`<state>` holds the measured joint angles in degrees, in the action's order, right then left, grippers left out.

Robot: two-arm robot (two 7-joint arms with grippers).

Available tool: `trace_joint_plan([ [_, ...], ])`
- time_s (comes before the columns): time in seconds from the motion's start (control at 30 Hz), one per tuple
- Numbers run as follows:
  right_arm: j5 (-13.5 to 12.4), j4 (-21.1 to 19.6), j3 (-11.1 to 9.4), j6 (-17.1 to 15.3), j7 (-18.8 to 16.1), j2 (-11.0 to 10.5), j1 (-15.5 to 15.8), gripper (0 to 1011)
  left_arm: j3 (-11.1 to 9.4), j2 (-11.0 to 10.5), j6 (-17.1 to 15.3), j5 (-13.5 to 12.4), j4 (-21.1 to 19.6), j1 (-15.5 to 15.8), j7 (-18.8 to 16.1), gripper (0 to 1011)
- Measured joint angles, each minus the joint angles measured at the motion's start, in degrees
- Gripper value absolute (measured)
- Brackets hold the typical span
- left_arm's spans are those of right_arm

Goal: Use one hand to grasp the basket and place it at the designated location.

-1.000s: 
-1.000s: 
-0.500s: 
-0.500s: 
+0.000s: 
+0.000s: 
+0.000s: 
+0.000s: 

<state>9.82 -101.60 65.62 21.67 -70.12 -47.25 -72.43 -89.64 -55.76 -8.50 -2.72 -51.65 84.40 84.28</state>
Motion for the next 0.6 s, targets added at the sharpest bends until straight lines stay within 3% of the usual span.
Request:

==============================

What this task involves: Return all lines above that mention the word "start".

Final answer:
- time_s (comes before the columns): time in seconds from the motion's start (control at 30 Hz), one per tuple
- Measured joint angles, each minus the joint angles measured at the motion's start, in degrees

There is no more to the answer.